How to complete this task: Determine the number of lines in the data below that contain the string "traced", and respond with that number alone.

⟨

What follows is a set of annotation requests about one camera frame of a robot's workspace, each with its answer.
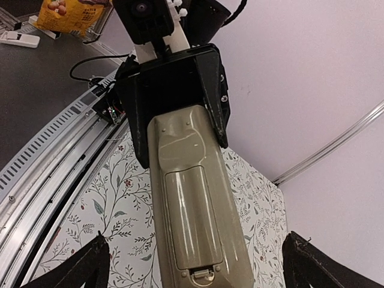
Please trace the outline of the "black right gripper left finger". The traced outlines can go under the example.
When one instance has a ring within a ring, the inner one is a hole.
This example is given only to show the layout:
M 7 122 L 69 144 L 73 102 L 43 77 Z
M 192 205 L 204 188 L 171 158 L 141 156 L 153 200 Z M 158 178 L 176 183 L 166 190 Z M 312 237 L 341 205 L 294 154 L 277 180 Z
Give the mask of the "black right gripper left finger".
M 110 249 L 105 237 L 98 235 L 50 272 L 21 288 L 106 288 L 109 281 Z

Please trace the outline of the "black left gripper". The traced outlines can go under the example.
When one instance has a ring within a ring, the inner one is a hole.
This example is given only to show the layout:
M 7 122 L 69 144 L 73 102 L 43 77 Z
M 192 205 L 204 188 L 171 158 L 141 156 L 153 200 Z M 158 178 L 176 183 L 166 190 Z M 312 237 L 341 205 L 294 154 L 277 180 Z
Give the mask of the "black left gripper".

⟩

Task response: 2